A causa del calor que impide pensar, que irrita y da ganas de estar inmóvil y de pronto de romper, o de gritar, en la calle están solo los travestis. Y a pesar de esa soledad y del silencio, interrumpido apenas por los ladridos de los perros allá abajo, lejos, o por el crujido de las maderas, a ella le parece que el aire tiene ojos. Unos ojos enormes, sin cuerpo, que la miran acechantes, esperando que ocurra algo malo, que se derrumbe el piso, por ejemplo, o que su madre aparezca de repente.
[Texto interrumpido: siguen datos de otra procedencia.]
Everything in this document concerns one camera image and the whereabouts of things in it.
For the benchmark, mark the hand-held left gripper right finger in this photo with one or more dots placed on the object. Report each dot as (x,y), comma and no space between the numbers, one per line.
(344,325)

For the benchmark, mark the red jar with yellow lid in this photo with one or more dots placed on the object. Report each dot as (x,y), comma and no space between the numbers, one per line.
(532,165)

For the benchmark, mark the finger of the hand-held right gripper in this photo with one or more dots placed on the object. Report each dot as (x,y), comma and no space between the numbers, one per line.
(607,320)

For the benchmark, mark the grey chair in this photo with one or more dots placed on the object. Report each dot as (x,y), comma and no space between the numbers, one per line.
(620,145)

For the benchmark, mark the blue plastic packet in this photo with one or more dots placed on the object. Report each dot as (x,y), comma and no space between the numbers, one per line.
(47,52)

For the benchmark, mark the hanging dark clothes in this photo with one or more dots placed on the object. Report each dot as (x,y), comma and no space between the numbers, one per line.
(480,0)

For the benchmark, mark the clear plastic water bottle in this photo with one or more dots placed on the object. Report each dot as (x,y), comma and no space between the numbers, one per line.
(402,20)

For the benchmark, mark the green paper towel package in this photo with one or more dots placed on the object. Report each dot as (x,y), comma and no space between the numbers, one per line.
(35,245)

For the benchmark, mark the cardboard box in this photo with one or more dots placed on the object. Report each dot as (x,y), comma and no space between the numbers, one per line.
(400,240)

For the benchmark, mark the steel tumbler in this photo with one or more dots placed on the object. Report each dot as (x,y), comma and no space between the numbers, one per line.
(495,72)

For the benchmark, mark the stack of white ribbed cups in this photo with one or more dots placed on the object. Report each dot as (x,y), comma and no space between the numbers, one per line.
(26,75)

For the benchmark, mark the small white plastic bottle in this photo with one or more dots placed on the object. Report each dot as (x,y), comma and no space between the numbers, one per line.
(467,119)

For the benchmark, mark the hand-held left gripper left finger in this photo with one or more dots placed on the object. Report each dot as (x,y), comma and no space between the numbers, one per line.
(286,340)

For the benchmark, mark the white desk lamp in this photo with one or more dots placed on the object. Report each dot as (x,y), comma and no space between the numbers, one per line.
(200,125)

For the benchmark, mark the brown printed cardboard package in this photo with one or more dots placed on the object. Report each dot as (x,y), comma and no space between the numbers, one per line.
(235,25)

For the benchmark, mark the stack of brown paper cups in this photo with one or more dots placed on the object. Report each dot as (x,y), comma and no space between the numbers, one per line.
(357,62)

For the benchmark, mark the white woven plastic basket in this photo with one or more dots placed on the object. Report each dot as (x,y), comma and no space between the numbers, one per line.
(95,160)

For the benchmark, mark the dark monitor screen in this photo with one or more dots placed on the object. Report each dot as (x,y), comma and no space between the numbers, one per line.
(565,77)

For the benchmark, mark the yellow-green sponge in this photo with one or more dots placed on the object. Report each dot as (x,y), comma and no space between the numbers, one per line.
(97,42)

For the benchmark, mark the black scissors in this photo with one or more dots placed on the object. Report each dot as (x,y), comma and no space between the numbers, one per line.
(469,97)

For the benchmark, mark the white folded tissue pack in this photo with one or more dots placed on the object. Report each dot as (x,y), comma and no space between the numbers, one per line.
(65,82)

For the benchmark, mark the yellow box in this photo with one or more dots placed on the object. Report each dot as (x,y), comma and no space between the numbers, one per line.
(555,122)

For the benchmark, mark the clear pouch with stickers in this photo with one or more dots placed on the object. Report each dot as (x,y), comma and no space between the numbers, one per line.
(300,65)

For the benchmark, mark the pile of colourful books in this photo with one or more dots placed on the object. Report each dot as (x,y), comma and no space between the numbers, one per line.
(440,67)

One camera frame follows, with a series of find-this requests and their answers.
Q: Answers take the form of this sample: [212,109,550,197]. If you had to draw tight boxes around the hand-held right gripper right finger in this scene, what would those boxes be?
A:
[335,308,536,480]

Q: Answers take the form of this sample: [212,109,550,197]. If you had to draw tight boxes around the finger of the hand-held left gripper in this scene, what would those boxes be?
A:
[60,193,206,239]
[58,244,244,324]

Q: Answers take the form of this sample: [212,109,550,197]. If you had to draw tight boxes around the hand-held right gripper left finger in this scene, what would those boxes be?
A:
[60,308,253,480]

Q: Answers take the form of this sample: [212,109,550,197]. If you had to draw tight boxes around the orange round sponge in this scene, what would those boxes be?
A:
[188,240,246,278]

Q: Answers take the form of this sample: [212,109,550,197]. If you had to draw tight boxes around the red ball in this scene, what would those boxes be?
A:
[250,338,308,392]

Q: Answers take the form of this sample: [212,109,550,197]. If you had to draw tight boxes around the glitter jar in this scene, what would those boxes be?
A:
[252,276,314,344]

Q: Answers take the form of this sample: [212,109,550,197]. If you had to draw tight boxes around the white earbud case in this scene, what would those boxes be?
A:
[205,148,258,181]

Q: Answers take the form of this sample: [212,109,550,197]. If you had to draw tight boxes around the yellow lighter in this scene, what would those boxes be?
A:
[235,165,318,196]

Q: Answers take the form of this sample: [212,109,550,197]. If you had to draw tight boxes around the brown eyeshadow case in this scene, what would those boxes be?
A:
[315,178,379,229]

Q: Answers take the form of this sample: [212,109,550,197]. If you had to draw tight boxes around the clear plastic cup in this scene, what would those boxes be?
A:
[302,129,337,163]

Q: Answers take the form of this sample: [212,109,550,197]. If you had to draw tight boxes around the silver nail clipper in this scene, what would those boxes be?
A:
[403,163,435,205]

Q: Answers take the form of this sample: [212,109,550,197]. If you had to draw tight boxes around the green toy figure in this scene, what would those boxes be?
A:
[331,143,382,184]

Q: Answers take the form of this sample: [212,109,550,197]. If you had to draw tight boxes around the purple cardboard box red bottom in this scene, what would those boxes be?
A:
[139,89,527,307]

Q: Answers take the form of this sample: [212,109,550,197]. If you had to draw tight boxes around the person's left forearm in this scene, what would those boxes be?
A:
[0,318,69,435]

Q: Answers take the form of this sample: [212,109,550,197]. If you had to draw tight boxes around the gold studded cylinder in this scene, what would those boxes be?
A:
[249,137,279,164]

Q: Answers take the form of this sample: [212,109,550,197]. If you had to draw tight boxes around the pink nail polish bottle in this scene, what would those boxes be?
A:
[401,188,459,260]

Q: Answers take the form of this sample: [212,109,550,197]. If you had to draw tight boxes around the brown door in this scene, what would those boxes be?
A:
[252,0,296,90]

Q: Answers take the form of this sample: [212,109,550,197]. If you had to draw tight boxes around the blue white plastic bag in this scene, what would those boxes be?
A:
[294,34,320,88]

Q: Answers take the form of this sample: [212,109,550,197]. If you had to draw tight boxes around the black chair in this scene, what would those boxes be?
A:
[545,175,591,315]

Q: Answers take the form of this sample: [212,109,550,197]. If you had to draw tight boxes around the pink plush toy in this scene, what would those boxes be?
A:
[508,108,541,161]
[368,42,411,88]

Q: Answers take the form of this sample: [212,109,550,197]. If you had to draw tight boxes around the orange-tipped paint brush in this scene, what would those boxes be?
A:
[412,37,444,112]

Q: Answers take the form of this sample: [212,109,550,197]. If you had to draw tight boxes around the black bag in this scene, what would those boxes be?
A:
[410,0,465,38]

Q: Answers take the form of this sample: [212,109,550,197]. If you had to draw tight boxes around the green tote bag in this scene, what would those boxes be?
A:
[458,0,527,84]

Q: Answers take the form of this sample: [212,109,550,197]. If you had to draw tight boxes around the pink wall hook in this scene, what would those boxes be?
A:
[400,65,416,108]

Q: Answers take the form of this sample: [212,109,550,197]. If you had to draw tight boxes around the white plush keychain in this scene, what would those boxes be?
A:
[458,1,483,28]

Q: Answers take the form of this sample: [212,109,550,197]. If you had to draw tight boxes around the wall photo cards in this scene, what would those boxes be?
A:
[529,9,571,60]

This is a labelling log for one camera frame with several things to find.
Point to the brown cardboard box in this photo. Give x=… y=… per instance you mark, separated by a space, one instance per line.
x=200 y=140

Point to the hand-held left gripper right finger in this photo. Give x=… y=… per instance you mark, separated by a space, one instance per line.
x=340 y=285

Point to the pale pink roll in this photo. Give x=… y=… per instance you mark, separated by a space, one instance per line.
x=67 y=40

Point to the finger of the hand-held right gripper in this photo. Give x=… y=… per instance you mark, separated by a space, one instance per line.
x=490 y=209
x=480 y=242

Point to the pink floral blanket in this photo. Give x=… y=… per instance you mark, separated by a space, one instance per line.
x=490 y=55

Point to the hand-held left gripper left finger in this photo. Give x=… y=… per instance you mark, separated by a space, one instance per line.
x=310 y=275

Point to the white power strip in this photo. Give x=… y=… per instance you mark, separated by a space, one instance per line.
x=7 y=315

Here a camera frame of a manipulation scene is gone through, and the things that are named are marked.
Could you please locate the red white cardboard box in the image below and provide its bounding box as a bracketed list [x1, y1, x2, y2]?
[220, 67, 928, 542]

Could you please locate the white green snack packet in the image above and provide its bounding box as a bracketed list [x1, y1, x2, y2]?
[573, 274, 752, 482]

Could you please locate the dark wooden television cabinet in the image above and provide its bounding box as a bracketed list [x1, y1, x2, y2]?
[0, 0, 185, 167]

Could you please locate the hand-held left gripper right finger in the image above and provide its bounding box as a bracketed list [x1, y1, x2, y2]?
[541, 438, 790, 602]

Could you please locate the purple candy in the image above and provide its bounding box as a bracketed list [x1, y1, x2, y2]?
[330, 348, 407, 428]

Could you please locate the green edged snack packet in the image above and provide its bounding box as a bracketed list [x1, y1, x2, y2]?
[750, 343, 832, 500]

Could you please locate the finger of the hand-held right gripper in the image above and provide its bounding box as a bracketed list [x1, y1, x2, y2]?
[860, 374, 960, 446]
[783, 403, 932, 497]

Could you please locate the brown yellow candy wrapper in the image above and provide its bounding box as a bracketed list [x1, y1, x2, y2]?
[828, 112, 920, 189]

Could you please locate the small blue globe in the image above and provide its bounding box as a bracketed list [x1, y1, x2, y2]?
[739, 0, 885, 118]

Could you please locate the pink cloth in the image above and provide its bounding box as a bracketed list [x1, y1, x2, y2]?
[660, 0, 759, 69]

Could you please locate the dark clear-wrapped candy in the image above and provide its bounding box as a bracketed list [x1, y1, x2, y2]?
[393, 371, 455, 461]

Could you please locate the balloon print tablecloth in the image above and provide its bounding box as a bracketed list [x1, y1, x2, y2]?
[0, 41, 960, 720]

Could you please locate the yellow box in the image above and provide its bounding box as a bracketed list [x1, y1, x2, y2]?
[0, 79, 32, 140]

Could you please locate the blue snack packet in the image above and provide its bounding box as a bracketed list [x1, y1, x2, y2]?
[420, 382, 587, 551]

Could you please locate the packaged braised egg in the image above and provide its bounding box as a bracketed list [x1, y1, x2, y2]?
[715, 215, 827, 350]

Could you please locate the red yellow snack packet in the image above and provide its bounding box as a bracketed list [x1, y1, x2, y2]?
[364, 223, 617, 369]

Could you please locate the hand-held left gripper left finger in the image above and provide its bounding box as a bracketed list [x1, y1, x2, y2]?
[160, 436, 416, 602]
Los travestis, uno negro y otro morocho, flacos y altos los dos, agitan las manos y le gritan algo, la llaman tal vez. Ella les dice “las chicas”. La primera vez que la saludaron ella respondió: -Chau, chicas porque le había preguntado a su madre quiénes eran esas dos personas raras, nuevas en el barrio, y ella le había explicado que eran dos muchachos que se disfrazaban de mujeres para divertirse. Después había visto en la tele que había muchos como ellos, que se llamaban travestis. En el barrio, en cambio, les dicen “las traviesas”. Viven en una choza al lado del arroyo y todos los días van a trabajar a los hornos. Pero ella no puede imaginarlos con el torso desnudo y un trapo mojado atado a la cabeza, como su padre.
 – Pero si nozotrazemo coza de mujere, tezoro. Lavamo, zebamo mate–  le habían explicado. La cuestión fue que los travestis se enojaron. Mocosa de mierda le dijeron. Qué cómo chicos, si no veía que eran chicas. Ella les pidió disculpas, les dijo que se había equivocado, y desde entonces eran sus amigos. Mejor dicho sus amigas. Y desde que terminaron las clases se había escapado casi todas las tardes para ir a jugar a la casa de ellas, mientras su madre y su hermanito dormían la siesta y el padre trabajaba en el horno.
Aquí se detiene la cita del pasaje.